▶ [Data under study]
-- Opening Marker --

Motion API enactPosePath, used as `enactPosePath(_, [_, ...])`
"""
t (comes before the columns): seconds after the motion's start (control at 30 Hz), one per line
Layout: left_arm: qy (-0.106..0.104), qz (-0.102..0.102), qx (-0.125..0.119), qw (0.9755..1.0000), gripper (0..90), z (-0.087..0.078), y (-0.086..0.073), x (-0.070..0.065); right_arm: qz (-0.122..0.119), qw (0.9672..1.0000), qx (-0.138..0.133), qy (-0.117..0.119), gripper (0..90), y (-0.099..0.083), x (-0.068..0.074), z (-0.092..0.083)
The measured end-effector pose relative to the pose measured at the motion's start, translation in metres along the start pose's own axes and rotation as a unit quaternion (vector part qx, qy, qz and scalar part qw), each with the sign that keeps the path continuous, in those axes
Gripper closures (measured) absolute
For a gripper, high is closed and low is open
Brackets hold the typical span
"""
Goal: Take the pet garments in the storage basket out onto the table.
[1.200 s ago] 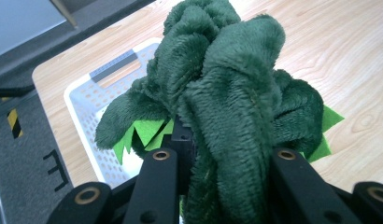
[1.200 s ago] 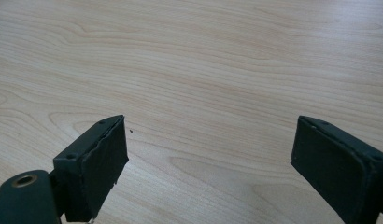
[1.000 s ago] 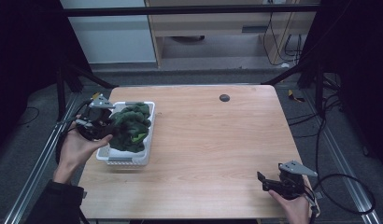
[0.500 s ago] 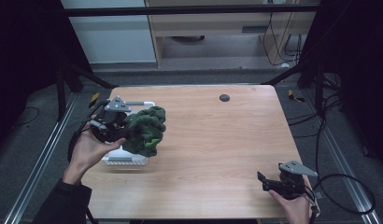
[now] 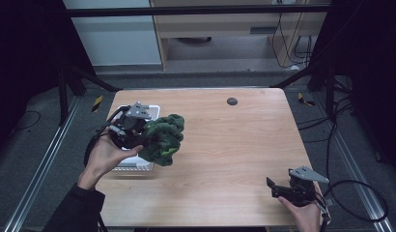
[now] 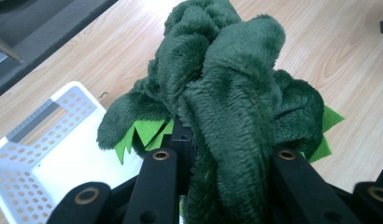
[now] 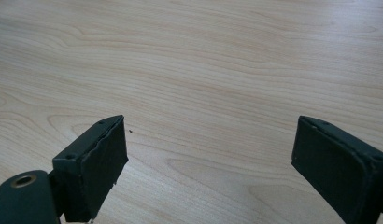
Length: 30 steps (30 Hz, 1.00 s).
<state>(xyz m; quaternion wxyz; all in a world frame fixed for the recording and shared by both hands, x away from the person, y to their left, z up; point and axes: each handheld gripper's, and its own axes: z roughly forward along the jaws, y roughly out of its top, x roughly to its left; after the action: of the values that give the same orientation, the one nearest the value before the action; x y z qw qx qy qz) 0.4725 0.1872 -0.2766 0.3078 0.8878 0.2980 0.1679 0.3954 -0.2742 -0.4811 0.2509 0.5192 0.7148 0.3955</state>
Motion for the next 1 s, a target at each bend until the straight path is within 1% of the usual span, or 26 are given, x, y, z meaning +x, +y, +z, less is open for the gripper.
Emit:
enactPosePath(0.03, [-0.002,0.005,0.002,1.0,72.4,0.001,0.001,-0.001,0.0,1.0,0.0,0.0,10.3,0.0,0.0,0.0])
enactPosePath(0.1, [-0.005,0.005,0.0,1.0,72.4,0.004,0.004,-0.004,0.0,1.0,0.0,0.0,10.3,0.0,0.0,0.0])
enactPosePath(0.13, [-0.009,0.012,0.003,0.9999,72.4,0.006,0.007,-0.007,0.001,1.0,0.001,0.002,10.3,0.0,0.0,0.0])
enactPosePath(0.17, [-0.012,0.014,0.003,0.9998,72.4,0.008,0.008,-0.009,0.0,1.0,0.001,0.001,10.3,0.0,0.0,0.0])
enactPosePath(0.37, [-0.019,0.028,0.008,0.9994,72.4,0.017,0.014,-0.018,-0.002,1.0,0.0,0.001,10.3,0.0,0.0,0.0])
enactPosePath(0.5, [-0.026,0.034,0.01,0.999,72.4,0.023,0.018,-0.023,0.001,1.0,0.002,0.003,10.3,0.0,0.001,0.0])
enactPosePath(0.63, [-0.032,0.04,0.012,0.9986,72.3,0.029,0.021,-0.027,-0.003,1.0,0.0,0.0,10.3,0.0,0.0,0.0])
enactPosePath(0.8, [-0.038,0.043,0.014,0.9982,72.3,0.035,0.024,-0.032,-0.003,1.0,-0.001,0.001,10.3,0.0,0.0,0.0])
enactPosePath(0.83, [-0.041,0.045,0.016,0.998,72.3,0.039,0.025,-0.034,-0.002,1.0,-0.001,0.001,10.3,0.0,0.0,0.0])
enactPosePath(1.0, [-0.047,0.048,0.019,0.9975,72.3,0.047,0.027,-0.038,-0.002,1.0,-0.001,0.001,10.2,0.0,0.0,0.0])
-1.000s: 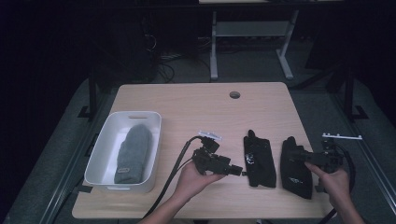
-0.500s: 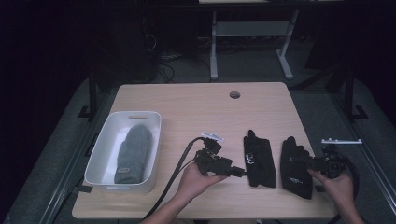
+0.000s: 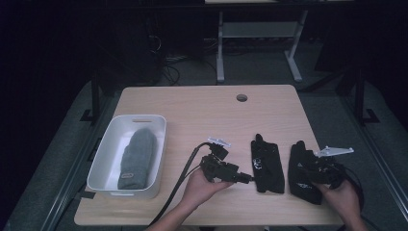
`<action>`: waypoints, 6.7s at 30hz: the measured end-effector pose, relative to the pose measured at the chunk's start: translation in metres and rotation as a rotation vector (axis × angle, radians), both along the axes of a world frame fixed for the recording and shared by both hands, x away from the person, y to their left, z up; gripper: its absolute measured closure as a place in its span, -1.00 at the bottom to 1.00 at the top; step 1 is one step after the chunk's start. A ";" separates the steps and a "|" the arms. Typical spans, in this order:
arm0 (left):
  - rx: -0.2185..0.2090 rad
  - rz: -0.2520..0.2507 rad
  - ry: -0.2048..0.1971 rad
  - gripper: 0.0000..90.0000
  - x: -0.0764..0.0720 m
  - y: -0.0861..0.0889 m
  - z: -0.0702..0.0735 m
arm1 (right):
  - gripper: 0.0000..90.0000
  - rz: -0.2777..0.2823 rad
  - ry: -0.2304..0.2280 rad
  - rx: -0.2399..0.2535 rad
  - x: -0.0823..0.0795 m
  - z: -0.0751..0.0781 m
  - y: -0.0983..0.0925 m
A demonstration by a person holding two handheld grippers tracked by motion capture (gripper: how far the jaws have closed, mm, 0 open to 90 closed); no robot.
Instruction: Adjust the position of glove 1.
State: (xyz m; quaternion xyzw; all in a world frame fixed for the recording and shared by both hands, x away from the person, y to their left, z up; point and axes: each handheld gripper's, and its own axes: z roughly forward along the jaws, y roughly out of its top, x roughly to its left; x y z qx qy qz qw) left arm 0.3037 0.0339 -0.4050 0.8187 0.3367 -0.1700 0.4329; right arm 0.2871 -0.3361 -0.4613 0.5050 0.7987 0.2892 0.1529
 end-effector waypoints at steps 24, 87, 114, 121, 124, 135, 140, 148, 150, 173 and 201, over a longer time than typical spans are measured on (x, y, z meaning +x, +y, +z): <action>0.004 0.004 -0.007 -0.38 -0.001 0.006 0.003 | 0.72 0.004 0.005 0.050 0.000 0.011 0.001; 0.013 0.017 0.010 -0.42 -0.003 0.011 -0.008 | 0.22 0.100 0.029 0.149 0.038 0.035 0.085; 0.052 0.016 0.041 -0.41 -0.002 0.005 -0.023 | 0.87 0.132 0.086 0.203 0.014 0.018 0.062; 0.042 0.007 0.047 -0.41 -0.002 0.004 -0.024 | 0.92 0.158 0.103 0.198 0.011 0.012 0.068; 0.049 0.005 0.048 -0.41 -0.002 0.003 -0.025 | 0.92 0.168 0.101 0.206 0.011 0.011 0.072; 0.063 0.028 0.072 -0.41 0.006 0.001 -0.034 | 0.82 0.225 0.118 0.259 0.011 0.008 0.093; 0.088 0.044 0.082 -0.41 0.014 -0.002 -0.042 | 0.59 0.241 0.121 0.270 0.013 0.010 0.104; 0.105 0.053 0.100 -0.31 0.021 -0.007 -0.052 | -0.08 0.062 0.042 0.296 0.031 0.018 0.079; 0.112 0.053 0.113 -0.28 0.021 -0.010 -0.055 | -0.18 0.020 0.055 0.282 0.038 0.016 0.075; 0.160 0.015 0.040 0.34 0.017 -0.032 -0.060 | 0.27 -0.074 0.087 0.331 0.060 -0.009 0.069; 0.079 0.000 0.092 0.78 0.020 -0.024 -0.061 | 0.77 -0.068 0.104 0.585 0.057 0.003 0.057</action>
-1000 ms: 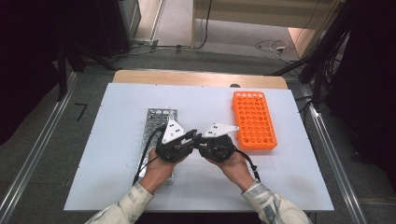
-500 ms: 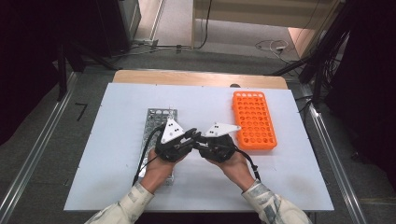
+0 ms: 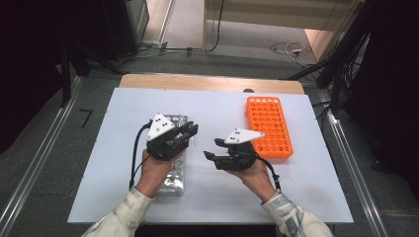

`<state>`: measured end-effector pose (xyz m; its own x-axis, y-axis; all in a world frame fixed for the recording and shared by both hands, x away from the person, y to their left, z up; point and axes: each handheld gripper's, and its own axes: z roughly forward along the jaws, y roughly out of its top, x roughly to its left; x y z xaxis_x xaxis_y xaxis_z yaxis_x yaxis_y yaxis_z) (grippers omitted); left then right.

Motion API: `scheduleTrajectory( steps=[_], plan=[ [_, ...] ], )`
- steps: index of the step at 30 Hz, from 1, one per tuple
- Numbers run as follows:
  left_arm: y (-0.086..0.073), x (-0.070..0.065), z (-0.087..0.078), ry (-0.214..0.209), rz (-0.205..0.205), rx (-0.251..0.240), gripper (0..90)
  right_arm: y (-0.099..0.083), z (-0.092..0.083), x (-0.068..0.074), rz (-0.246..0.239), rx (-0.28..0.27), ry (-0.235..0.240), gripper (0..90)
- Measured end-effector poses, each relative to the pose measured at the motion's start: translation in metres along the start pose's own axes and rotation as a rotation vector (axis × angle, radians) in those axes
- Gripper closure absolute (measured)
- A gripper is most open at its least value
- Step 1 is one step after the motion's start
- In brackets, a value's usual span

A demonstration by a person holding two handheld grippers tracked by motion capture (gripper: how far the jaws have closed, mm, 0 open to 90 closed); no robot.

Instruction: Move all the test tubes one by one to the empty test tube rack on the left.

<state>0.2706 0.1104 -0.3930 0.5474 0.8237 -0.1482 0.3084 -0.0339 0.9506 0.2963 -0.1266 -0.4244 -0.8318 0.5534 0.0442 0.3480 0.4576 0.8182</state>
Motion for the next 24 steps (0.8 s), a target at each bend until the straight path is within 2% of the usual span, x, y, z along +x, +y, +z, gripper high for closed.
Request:
scheduleTrajectory(
  steps=[5, 8, 15, 24],
  plan=[
    [0.003, 0.014, -0.007, 0.062, -0.013, -0.020, 75.6, -0.004, -0.001, -0.003, -0.001, 0.012, -0.009, 40.1],
    [0.002, 0.019, -0.008, 0.085, -0.012, -0.017, 75.7, -0.005, -0.002, -0.005, 0.005, 0.014, -0.017, 40.2],
    [0.000, 0.020, -0.010, 0.085, -0.003, 0.000, 75.6, -0.007, -0.003, -0.007, 0.008, 0.016, -0.023, 40.2],
    [-0.009, 0.022, -0.011, 0.112, 0.016, 0.039, 75.6, -0.009, -0.003, -0.009, 0.009, 0.023, -0.026, 40.2]
  ],
)
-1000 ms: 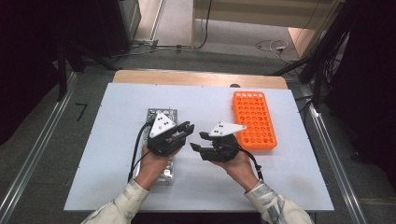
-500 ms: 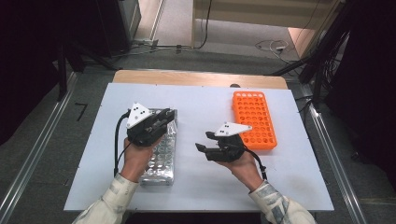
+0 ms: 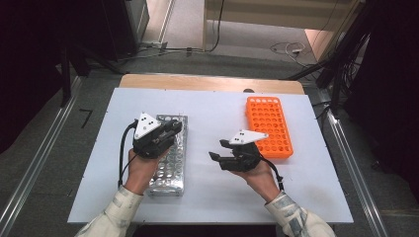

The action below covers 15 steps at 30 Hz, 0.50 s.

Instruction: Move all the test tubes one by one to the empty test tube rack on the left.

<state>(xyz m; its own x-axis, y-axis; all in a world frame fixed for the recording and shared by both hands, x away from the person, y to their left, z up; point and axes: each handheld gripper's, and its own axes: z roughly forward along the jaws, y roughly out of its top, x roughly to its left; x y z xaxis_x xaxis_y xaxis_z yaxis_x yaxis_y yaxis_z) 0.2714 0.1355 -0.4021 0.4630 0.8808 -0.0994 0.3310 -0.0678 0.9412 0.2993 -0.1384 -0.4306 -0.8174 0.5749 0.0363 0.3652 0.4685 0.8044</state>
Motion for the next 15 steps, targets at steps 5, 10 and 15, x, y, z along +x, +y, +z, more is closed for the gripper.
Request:
scheduleTrajectory(
  steps=[5, 10, 15],
  plan=[
    [-0.005, -0.001, 0.001, 0.004, 0.013, 0.015, 75.6, 0.000, 0.001, 0.000, 0.001, 0.001, 0.001, 40.3],
    [-0.014, -0.005, 0.008, 0.016, 0.037, 0.043, 75.5, -0.001, 0.002, 0.001, -0.004, 0.005, 0.000, 40.5],
    [-0.019, -0.007, 0.012, 0.028, 0.058, 0.073, 75.3, -0.001, 0.002, 0.002, -0.007, 0.008, 0.000, 40.7]
  ],
)
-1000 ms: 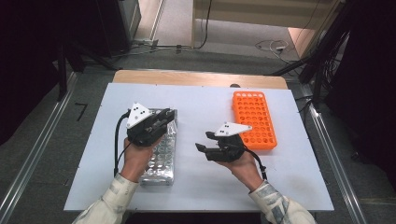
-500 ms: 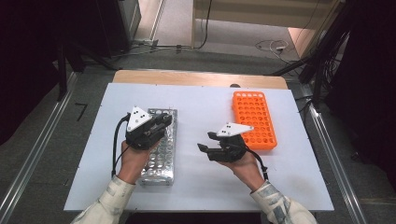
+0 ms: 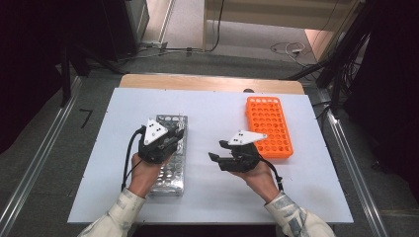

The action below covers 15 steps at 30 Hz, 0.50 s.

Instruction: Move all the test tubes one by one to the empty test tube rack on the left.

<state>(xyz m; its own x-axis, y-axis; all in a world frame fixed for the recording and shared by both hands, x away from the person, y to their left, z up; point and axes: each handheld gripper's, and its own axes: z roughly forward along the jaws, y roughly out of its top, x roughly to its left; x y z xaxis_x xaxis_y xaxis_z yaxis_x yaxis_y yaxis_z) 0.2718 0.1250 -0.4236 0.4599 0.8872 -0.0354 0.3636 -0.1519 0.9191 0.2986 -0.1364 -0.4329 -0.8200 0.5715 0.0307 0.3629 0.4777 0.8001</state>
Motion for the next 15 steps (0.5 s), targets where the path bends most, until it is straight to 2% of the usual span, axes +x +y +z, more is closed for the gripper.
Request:
scheduleTrajectory(
  steps=[9, 15],
  plan=[
    [-0.0047, -0.0035, 0.0029, 0.013, 0.015, 0.028, 74.6, -0.0006, 0.0004, 0.0000, -0.003, 0.004, 0.000, 40.8],
    [-0.0045, -0.0036, 0.0020, 0.004, 0.001, 0.026, 71.4, -0.0006, -0.0001, -0.0003, -0.001, 0.001, -0.004, 40.8]
  ],
)
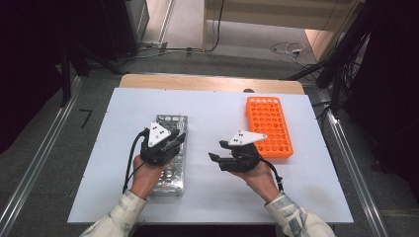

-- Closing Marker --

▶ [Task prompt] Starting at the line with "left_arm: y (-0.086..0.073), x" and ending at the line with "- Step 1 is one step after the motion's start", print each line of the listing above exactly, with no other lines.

▶ [Written solution]
  left_arm: y (-0.086..0.073), x (-0.070..0.065), z (-0.087..0.078), ry (-0.214..0.209), rz (-0.205..0.205), rx (-0.251..0.240), gripper (0..90)
  right_arm: y (-0.099..0.083), z (-0.092..0.083), x (-0.068..0.074), rz (-0.246..0.239), rx (-0.28..0.27), ry (-0.235..0.240), gripper (0..90)
- Measured end-effector poses, each relative to the pose measured at the motion's start: translation in metres along the start pose's own axes and rotation as a rotation vector (axis × angle, radians) in those axes
- Gripper closure absolute (measured)
- A gripper is most open at its least value
- Step 1 is one step after the motion's start

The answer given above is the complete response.